*GIVEN RECORDS*
▼▼▼
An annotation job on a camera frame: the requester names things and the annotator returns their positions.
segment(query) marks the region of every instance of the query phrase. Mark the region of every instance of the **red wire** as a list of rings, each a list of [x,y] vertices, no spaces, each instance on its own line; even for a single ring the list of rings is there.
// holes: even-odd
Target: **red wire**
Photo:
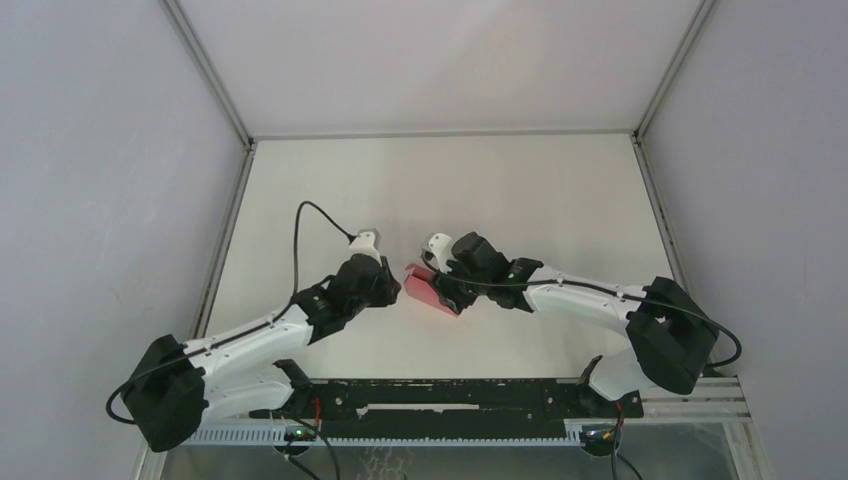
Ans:
[[[315,400],[312,401],[315,404],[315,428],[321,428],[321,399],[315,397]]]

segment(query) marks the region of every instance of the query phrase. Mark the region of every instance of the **white wall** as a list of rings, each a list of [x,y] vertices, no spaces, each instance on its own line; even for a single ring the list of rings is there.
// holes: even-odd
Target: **white wall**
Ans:
[[[185,0],[251,133],[633,130],[699,0]]]
[[[781,479],[845,478],[846,26],[846,2],[722,2],[647,142]]]
[[[104,401],[187,335],[241,148],[157,2],[0,10],[0,477],[127,478]]]

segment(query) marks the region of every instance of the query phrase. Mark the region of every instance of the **red object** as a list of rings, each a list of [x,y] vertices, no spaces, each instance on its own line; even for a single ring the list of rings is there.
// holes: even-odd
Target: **red object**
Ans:
[[[321,399],[315,397],[315,400],[312,400],[312,403],[315,404],[315,428],[321,428]]]
[[[410,297],[441,310],[452,317],[457,316],[451,309],[439,302],[439,294],[430,286],[429,282],[433,278],[433,272],[414,263],[407,265],[406,271],[409,272],[409,276],[406,277],[403,286],[406,288],[406,293]]]

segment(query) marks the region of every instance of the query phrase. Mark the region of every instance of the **enclosure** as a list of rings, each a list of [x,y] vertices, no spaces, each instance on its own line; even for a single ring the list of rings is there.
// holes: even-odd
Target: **enclosure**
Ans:
[[[470,231],[580,277],[674,278],[744,355],[685,398],[642,391],[622,452],[646,478],[839,478],[839,442],[797,435],[844,423],[845,6],[5,10],[6,477],[298,478],[272,448],[283,420],[207,424],[164,454],[102,405],[153,339],[285,303],[309,199],[377,228],[399,280],[428,235]],[[300,235],[304,284],[348,256],[318,215]],[[626,348],[576,316],[481,302],[454,318],[402,292],[290,357],[315,379],[573,379]],[[609,478],[567,435],[590,424],[483,446],[331,441],[345,478]],[[302,460],[332,478],[326,454]]]

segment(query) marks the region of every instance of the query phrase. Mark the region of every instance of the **glass panel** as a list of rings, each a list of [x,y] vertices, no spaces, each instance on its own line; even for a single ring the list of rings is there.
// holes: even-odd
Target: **glass panel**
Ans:
[[[621,453],[644,478],[735,480],[721,425],[627,425]],[[609,458],[574,447],[347,447],[336,449],[342,478],[491,480],[612,478]],[[324,447],[298,457],[324,480],[335,478]],[[635,478],[619,463],[619,478]],[[268,447],[185,446],[168,454],[164,479],[308,478]]]

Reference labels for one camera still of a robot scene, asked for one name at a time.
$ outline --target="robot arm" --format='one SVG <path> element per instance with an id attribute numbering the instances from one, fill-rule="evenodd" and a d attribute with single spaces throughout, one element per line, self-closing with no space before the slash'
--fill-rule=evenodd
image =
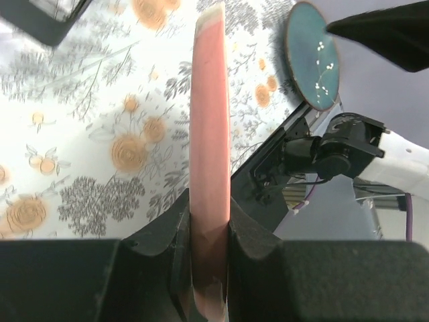
<path id="1" fill-rule="evenodd" d="M 429 150 L 389 130 L 378 147 L 383 157 L 374 158 L 358 177 L 429 200 Z"/>
<path id="2" fill-rule="evenodd" d="M 288 141 L 283 153 L 289 173 L 359 177 L 429 200 L 429 150 L 359 114 L 337 115 L 323 137 Z"/>

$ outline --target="orange flower print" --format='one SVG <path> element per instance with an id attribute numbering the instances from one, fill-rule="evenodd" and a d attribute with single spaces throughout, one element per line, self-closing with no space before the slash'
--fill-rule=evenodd
<path id="1" fill-rule="evenodd" d="M 149 117 L 145 122 L 143 132 L 149 143 L 158 143 L 166 135 L 166 125 L 161 117 Z"/>
<path id="2" fill-rule="evenodd" d="M 123 102 L 123 109 L 128 113 L 134 113 L 139 108 L 140 103 L 135 97 L 135 95 L 129 95 L 125 98 Z"/>
<path id="3" fill-rule="evenodd" d="M 113 142 L 111 149 L 113 166 L 122 172 L 141 170 L 147 160 L 145 142 L 132 135 L 123 136 Z"/>
<path id="4" fill-rule="evenodd" d="M 269 105 L 269 91 L 265 85 L 256 86 L 255 97 L 260 107 L 266 108 Z"/>
<path id="5" fill-rule="evenodd" d="M 275 79 L 275 76 L 268 77 L 267 87 L 270 92 L 275 92 L 277 90 L 277 80 Z"/>
<path id="6" fill-rule="evenodd" d="M 6 209 L 6 219 L 12 233 L 23 233 L 39 227 L 46 215 L 44 202 L 35 197 L 19 199 Z"/>
<path id="7" fill-rule="evenodd" d="M 267 67 L 267 65 L 266 65 L 266 63 L 265 63 L 265 60 L 264 59 L 259 59 L 259 62 L 258 62 L 258 64 L 259 64 L 259 69 L 260 70 L 265 70 L 265 68 Z"/>
<path id="8" fill-rule="evenodd" d="M 44 119 L 45 119 L 45 116 L 43 115 L 43 113 L 35 112 L 32 115 L 32 121 L 34 125 L 42 124 Z"/>
<path id="9" fill-rule="evenodd" d="M 155 70 L 153 70 L 153 71 L 150 73 L 150 79 L 152 79 L 152 80 L 156 81 L 156 80 L 158 79 L 158 77 L 160 77 L 160 75 L 159 75 Z"/>
<path id="10" fill-rule="evenodd" d="M 181 4 L 181 0 L 164 0 L 164 8 L 167 10 L 177 10 Z"/>
<path id="11" fill-rule="evenodd" d="M 44 156 L 41 156 L 35 148 L 27 145 L 26 156 L 28 157 L 28 164 L 45 176 L 54 172 L 59 175 L 61 168 L 70 167 L 69 162 L 58 161 L 56 148 L 49 149 Z"/>
<path id="12" fill-rule="evenodd" d="M 55 170 L 55 161 L 51 158 L 43 158 L 39 165 L 40 173 L 49 175 Z"/>
<path id="13" fill-rule="evenodd" d="M 7 182 L 8 175 L 4 167 L 0 166 L 0 184 L 5 184 Z"/>
<path id="14" fill-rule="evenodd" d="M 36 133 L 39 133 L 42 126 L 55 124 L 56 121 L 46 122 L 45 115 L 41 112 L 35 112 L 32 114 L 32 124 L 31 127 L 35 127 L 37 129 Z"/>
<path id="15" fill-rule="evenodd" d="M 159 0 L 132 0 L 132 6 L 139 22 L 151 30 L 160 30 L 167 23 L 167 13 Z"/>

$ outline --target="teal coaster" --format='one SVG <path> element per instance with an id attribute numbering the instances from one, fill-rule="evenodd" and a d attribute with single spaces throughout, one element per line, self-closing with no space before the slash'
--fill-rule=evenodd
<path id="1" fill-rule="evenodd" d="M 298 90 L 311 107 L 330 109 L 338 97 L 340 72 L 326 21 L 313 5 L 299 2 L 292 8 L 286 28 L 286 57 Z"/>

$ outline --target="floral pattern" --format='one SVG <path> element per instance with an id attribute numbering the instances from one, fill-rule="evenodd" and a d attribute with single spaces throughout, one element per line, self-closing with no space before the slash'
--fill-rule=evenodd
<path id="1" fill-rule="evenodd" d="M 0 25 L 0 238 L 126 237 L 171 206 L 188 186 L 195 21 L 215 2 L 93 0 L 55 50 Z M 225 1 L 233 172 L 300 103 L 293 4 Z"/>

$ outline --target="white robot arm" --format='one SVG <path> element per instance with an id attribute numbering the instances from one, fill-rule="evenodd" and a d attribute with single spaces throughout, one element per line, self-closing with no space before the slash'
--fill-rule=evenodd
<path id="1" fill-rule="evenodd" d="M 429 200 L 429 150 L 389 130 L 382 133 L 378 148 L 383 157 L 374 158 L 358 177 Z"/>
▲▲▲
*WHAT THE TASK ASKS*
Only lines holding the word "panel" are wanted; list them all from the material.

*SOLVED EXERCISE*
segment(query) marks the region of every instance of the query phrase. Mark the region of every instance of the **glass panel** as a list of rings, each a list of [x,y] vertices, no spaces, each instance on its own line; even for a single ring the list of rings is there.
Target: **glass panel**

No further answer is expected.